Depuis une douzaine d’années, l’Université de Luxembourg propose son Master in Wealth Management. D’abord concentré sur une année, il s’étale aujourd’hui sur deux ans, de façon à pouvoir intégrer les nombreuses nouvelles matières que les spécialistes de la gestion de patrimoine doivent désormais maîtriser. «Les métiers de la gestion du patrimoine ont toujours été au carrefour de différentes compétences, notamment de la finance et du droit», explique Jang Schiltz, qui dirige ce master au sein de l’Université de Luxembourg. «Au cours des dernières années, l’augmentation des textes réglementaires ainsi que la digitalisation importante de cette activité ont toutefois rendu nécessaire la maîtrise de nouvelles compétences, notamment en informatique ou en compliance et gestion des risques. Cela a également conduit à une hausse des coûts, menant à un phénomène de consolidation: les petites banques qui ne peuvent plus assumer ces coûts sont rachetées par de plus grands acteurs.»
Pour Jang Schiltz, le cœur de métier du wealth management n’a pourtant pas fondamentalement évolué. «Il s’agit toujours de faire fructifier le patrimoine confié par des personnes fortunées et d’assurer sa transmission», poursuit-il. «Certes, on voit que les clients de la banque privée sont plus soucieux de ce qui est fait de leur argent, qu’ils sont notamment plus sensibles aux questions de durabilité. Mais l’essentiel reste tout de même de leur fournir un rendement suffisant.» Quant à la digitalisation, elle n’a pas non plus fondamentalement changé la donne. «Les nouvelles générations sont nées avec un téléphone en main. Il est donc indispensable de leur fournir des solutions digitales. Mais le contact personnel, les réunions en face à face restent indispensables dans cette industrie», ajoute Jang Schiltz.
Logement et conséquences de la pandémie
Là où le secteur du wealth management est confronté à un réel défi, c’est en ce qui concerne le recrutement. Ce problème, qui touche l’ensemble des acteurs, concerne aussi l’université, qui peine à trouver les étudiants qui, demain, constitueront les forces vives de l’industrie locale. «Nous manquons aujourd’hui de logements qui permettraient aux étudiants de se loger à un prix raisonnable», relève Jang Schiltz. «Nos logements universitaires sont pris d’assaut et d’abord réservés aux étudiants qui viennent de plus loin. Cela pose beaucoup de problèmes aux étudiants potentiels de la Grande Région, qui souvent décident de ne pas étudier chez nous ou ne viennent pas beaucoup en classe.»
Le phénomène est le même pour les jeunes professionnels qui souhaiteraient s’installer dans le pays. Et pour ne rien arranger, le Covid a conduit un certain nombre de jeunes à arrêter les études ou d’employés à démissionner. «Nombreux sont ceux qui ont décidé de tout quitter pour une autre vie, ce qui aggrave ce problème de ressources humaines», poursuit le professeur. Pour faire face à cette situation, Jang Schiltz en appelle à l’État, tout en reconnaissant que ce problème de coût du logement – mais aussi de mobilité, par exemple – est une conséquence de la croissance effrénée de la population au Luxembourg, et qu’il touche l’ensemble des secteurs d’activité.

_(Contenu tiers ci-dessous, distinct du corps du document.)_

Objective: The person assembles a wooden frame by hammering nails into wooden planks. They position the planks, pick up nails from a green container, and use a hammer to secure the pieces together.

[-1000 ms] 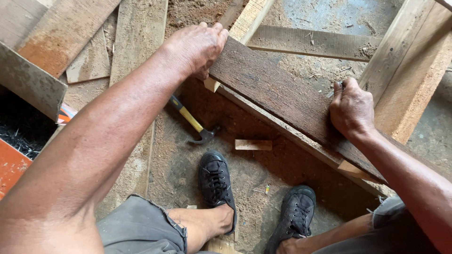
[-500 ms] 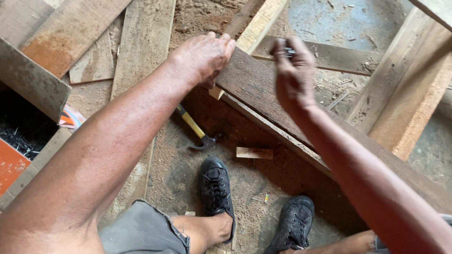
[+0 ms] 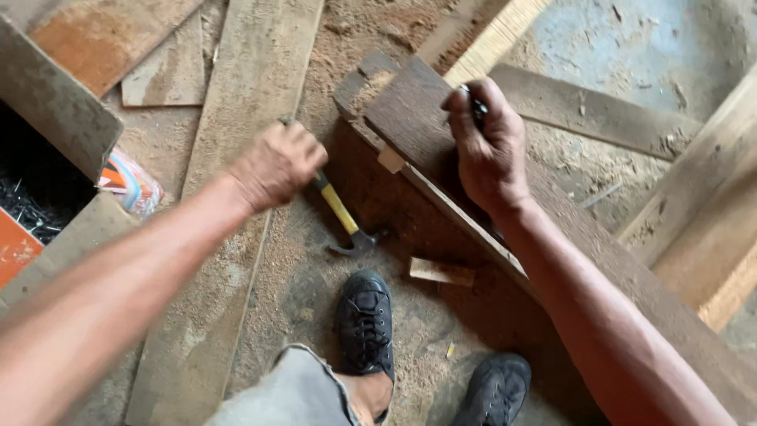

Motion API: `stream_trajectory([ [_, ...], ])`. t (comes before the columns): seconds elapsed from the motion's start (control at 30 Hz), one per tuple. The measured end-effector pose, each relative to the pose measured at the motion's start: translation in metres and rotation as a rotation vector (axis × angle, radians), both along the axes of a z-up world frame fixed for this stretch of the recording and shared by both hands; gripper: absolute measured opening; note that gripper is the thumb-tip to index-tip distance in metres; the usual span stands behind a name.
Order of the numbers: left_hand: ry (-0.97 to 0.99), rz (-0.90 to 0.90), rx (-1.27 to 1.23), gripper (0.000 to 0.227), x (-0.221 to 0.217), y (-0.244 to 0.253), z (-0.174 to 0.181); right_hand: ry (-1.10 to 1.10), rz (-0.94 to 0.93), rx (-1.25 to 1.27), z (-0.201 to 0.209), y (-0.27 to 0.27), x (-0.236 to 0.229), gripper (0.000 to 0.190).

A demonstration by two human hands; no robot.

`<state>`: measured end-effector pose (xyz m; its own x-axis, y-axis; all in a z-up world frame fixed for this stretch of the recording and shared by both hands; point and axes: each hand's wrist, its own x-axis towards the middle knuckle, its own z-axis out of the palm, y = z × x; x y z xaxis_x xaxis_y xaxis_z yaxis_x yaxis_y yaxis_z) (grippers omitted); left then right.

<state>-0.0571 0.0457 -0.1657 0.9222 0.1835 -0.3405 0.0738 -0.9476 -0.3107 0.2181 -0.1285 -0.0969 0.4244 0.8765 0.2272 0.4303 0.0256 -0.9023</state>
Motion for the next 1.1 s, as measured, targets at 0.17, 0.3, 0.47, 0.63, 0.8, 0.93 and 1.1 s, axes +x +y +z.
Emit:
stream_trajectory([
  [0.17,-0.262,0.046,-0.134,0.026,-0.013,-0.018,-0.157,0.018,-0.019,0.018,-0.012,0.002,0.004,0.024],
  [0.3,-0.209,-0.114,-0.101,0.020,0.002,-0.012,-0.179,-0.006,-0.037,0.037,-0.014,0.002,0.008,0.025],
  [0.47,0.082,0.161,-0.197,0.030,-0.035,-0.038,-0.148,-0.054,-0.029,0.052,-0.019,0.005,0.009,0.025],
  [0.63,0.124,0.565,-0.579,0.023,-0.066,-0.118,-0.070,-0.132,-0.023,0.075,-0.017,0.008,0.007,0.023],
  [0.8,-0.300,0.482,-1.212,0.040,-0.005,-0.222,-0.029,-0.175,-0.009,0.074,-0.020,0.010,0.010,0.021],
  [0.93,-0.434,0.382,-1.090,0.051,0.038,-0.235,-0.031,-0.147,-0.004,0.084,-0.024,0.009,0.013,0.020],
  [1.1,-0.413,1.071,-1.113,0.044,0.031,-0.170,0.009,-0.145,-0.015,0.137,-0.024,0.011,0.013,0.020],
])
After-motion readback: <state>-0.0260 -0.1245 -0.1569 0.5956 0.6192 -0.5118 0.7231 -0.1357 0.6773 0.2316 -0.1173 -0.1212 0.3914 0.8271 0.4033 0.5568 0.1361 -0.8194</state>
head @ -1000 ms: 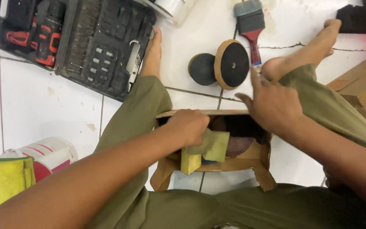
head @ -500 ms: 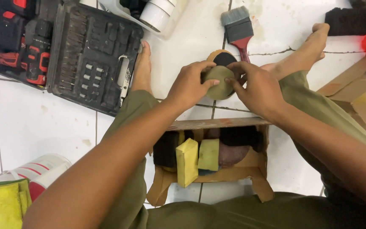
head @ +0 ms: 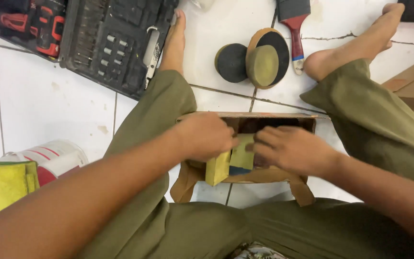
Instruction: The person sits on a tiled floor and organizes various tools and supplies. They pick up items such as a scraper, pliers, and a hammer, placing them into a wooden crate. They also sort through a cardboard box containing sanding discs and sponges, arranging them neatly.
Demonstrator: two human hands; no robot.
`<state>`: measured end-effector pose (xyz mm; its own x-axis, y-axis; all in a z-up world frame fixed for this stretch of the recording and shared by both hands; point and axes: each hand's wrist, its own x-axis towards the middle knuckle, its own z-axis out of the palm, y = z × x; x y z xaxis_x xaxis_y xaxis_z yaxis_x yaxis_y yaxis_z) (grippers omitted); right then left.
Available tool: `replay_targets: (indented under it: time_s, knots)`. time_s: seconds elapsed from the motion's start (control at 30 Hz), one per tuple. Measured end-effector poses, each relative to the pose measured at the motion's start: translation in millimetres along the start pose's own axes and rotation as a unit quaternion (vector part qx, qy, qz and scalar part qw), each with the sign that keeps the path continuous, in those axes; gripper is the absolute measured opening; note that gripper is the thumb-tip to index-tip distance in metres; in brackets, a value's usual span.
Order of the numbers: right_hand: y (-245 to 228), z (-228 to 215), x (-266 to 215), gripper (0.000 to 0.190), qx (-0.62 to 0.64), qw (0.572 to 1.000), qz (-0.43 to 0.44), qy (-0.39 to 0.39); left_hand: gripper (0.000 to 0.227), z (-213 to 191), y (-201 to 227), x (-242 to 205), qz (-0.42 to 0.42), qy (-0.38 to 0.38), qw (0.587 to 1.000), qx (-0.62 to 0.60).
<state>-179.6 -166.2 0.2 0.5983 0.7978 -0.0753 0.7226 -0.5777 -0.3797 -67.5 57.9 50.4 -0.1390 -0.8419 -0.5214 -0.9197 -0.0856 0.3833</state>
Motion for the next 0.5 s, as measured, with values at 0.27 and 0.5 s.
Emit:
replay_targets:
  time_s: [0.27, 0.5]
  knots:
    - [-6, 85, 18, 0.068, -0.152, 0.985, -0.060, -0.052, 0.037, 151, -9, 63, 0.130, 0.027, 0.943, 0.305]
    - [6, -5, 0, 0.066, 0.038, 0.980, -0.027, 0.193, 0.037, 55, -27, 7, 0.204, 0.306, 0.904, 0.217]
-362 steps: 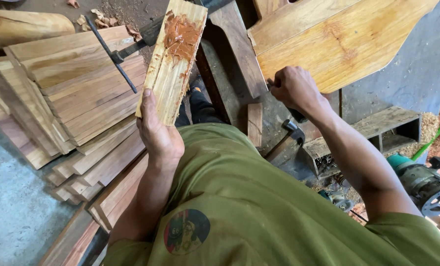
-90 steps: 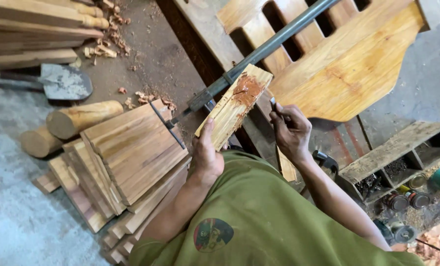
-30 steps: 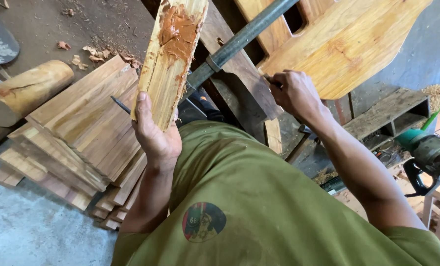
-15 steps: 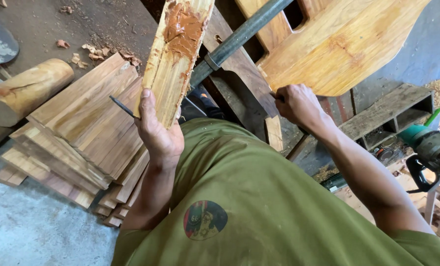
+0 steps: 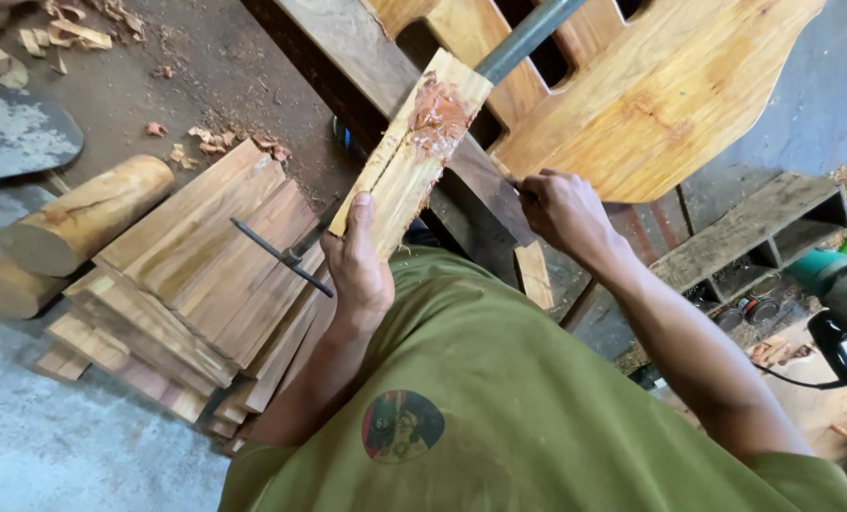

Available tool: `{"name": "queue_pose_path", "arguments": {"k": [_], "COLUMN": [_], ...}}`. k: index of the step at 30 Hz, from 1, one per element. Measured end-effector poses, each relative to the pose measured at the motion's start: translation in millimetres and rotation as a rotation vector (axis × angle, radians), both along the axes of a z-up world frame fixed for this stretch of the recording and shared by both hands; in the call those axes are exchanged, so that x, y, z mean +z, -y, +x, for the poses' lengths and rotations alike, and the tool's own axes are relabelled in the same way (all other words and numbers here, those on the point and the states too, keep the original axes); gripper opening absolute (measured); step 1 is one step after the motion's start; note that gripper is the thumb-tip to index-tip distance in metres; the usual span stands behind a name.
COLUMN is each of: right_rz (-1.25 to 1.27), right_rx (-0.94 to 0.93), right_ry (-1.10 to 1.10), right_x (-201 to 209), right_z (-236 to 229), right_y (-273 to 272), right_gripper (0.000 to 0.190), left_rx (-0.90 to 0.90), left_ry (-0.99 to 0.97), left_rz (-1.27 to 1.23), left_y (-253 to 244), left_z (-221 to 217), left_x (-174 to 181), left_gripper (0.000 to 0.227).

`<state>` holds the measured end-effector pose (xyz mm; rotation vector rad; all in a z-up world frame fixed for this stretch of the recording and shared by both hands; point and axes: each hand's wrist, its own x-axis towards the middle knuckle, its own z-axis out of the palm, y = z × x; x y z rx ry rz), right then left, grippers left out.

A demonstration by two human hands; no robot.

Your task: Assembling a wooden furniture frame by fitting slats, applying glue, and using a hammer and clamp.

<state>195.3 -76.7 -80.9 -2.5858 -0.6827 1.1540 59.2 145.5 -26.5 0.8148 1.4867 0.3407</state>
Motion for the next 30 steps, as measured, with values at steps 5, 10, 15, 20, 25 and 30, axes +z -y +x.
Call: {"name": "queue_pose_path", "arguments": {"k": [5,10,15,20,25,30], "right_rz": [-0.080,-0.142,0.333,0.820,0.880,0.955], "right_rx": [0.158,0.139,-0.115,-0.204,-0.227,-0.222], "right_ry": [0.054,-0.002,-0.003,0.353,0.339,0.303], "right_x": [-33.1,-32.0,72.7,72.4,54.0,56.2], "right_z": [2.2,-5.1,4.7,-30.6,-71.0,-81.6], "right_y": [7.4,36.1,-42.0,-61.2,-63.7,-72.4], "right_gripper": [0.014,0.016,0.012,0.014,0.020,0.018], "left_rx": [0.082,0.130,0.014,-0.019,-0.107,0.177], "left_ry": [0.069,0.111,0.124,0.071,-0.057,0.139], "left_rz": [0.034,0.067,0.047,-0.093,-0.261,-0.348], "left_y": [-2.9,-6.3,-5.6,-5.0,-7.3,7.5], "left_z": [0.2,3.6,-6.7,16.2,4.0,20.8], "left_x": [-0.2,-1.1,-9.9,26.0,30.4,22.8], "left_gripper": [0.074,0.071,0.073,0.079,0.077,0.051]}}
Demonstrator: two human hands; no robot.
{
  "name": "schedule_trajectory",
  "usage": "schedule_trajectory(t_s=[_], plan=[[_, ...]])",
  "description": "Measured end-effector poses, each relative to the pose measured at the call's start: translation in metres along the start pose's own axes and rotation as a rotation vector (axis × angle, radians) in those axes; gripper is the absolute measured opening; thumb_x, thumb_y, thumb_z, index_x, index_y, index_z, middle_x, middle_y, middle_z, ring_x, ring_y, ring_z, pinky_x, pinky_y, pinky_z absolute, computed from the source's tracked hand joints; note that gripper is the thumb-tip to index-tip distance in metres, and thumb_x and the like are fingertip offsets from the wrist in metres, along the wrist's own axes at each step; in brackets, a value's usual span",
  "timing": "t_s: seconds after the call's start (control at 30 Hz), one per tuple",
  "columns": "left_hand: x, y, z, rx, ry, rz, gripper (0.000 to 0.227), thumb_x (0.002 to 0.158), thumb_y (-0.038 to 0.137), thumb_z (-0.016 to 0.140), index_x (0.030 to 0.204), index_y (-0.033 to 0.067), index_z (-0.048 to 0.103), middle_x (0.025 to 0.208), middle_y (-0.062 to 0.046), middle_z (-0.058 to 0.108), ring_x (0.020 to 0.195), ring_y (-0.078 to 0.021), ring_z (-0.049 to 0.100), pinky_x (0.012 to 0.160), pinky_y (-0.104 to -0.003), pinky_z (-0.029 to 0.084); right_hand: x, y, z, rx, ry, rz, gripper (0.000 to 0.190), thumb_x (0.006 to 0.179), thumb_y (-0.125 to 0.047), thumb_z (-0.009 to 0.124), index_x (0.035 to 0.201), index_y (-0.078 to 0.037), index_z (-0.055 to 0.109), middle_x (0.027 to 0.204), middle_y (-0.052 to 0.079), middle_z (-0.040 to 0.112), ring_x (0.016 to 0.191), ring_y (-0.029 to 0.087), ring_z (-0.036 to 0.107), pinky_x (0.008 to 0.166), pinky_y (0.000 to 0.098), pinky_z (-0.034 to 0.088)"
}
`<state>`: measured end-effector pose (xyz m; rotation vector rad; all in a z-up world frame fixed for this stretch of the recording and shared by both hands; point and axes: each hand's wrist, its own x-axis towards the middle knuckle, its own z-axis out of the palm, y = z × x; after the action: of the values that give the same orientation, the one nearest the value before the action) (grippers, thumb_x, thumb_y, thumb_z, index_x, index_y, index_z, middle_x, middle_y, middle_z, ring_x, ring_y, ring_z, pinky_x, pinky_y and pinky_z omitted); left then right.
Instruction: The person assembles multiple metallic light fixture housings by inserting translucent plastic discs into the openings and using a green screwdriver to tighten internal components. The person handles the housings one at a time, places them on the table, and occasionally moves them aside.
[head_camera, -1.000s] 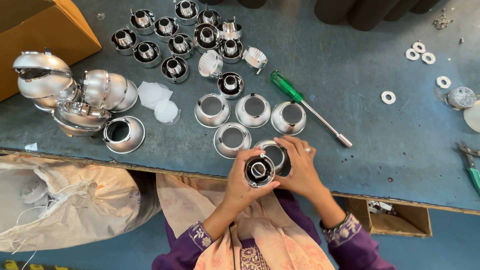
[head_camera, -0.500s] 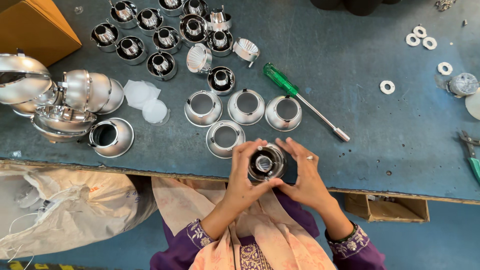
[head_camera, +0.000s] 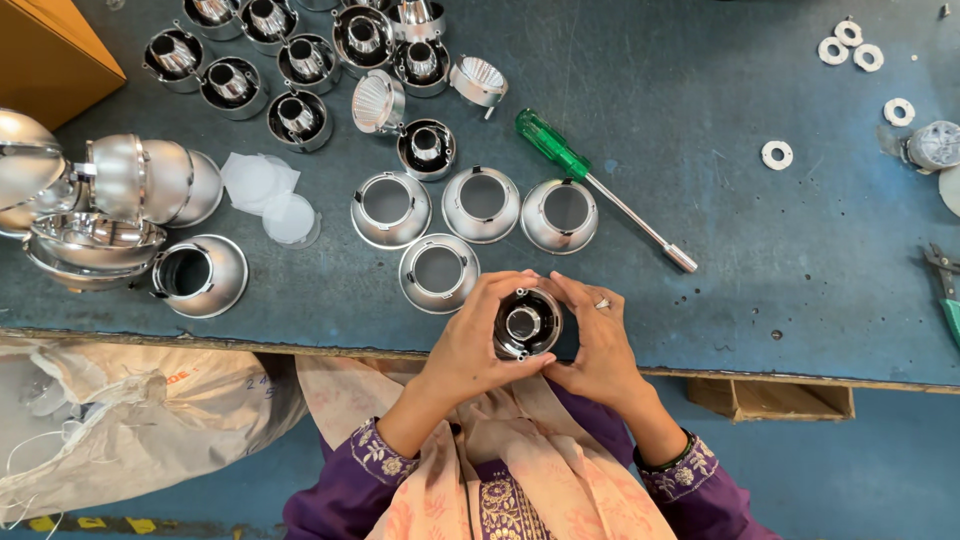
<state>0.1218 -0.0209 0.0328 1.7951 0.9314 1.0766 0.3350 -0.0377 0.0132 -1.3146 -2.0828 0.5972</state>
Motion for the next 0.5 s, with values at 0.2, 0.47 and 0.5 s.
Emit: schedule_trajectory(t_s=[0.2, 0.47, 0.5], plan=[[0.004, 0.007, -0.005, 0.095, -0.042, -0.049, 0.081, 0.074, 0.027, 0.089, 0.142, 0.0111, 0.048, 0.137, -0.013, 0.054, 0.124, -0.0327, 0.064, 0.099, -0.039, 0.057, 0.004, -0.004, -0.001, -0.031, 0.009, -0.02, 0.099, 0.06, -0.022, 0.084, 0.147, -0.003, 0.041, 0.14, 0.014, 0.06, 0.133, 0.032, 0.054, 0.114, 0.0496, 0.029], [0.009, 0.005, 0.0, 0.063, -0.002, 0.011, 0.072, 0.073, 0.021, 0.085, 0.135, 0.0103, 0.05, 0.137, -0.012, 0.059, 0.134, -0.0316, 0.061, 0.105, -0.04, 0.054, 0.008, -0.011, -0.002, -0.052, 0.005, -0.006, 0.086, 0.061, -0.02, 0.081, 0.141, -0.006, 0.052, 0.141, 0.017, 0.06, 0.134, 0.029, 0.055, 0.113, 0.0484, 0.029], [0.009, 0.004, 0.001, 0.074, -0.007, -0.003, 0.071, 0.073, 0.021, 0.085, 0.134, 0.0103, 0.051, 0.135, -0.012, 0.06, 0.134, -0.0312, 0.061, 0.105, -0.04, 0.054, 0.007, -0.01, -0.001, -0.052, 0.003, -0.006, 0.086, 0.061, -0.021, 0.081, 0.141, -0.007, 0.052, 0.141, 0.017, 0.06, 0.134, 0.029, 0.055, 0.113, 0.0483, 0.029]])
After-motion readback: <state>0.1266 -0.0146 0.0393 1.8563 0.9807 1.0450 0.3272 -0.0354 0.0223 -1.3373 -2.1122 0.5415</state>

Des étudiants vite engagés… ou débauchés
La raréfaction des profils qualifiés pousse les acteurs de la place financière à venir débaucher les étudiants au milieu de leur cursus. «De manière générale, nos étudiants trouvent du travail dans les six mois qui suivent leur formation, s’ils ne sont embauchés tout de suite par la société dans laquelle ils ont réalisé leur stage», explique Jang Schiltz. «Depuis quelques années, on constate toutefois un phénomène nouveau: les entreprises recrutent des étudiants avant même la fin de leurs études. Pour certains étudiants, ces propositions s’avèrent en effet séduisantes et, s’ils sont quelques-uns à opter pour un mi-temps leur permettant de terminer leur parcours scolaire, d’autres choisissent de travailler à temps plein et ne terminent pas leur formation.»
Aujourd’hui, environ 35 étudiants intègrent chaque année le Master en Wealth Management de l’Université de Luxembourg. À ce nombre, il faut ajouter ceux qui suivent le Master en Finance de l’Université. «Au total, ce sont environ 130 à 150 étudiants en finance qui sortent chaque année de l’Université et qui peuvent rejoindre une entreprise du secteur au Luxembourg, ou ailleurs. Nous continuons à développer notre offre et travaillons actuellement à la création d’un Master ‘Anti-Money Laundering’, un projet multidisciplinaire avec des aspects financiers, légaux, mais aussi informatiques. Malgré ces efforts, le nombre d’étudiants formés chaque année reste insuffisant pour répondre aux besoins de l’industrie…», conclut Jang Schiltz.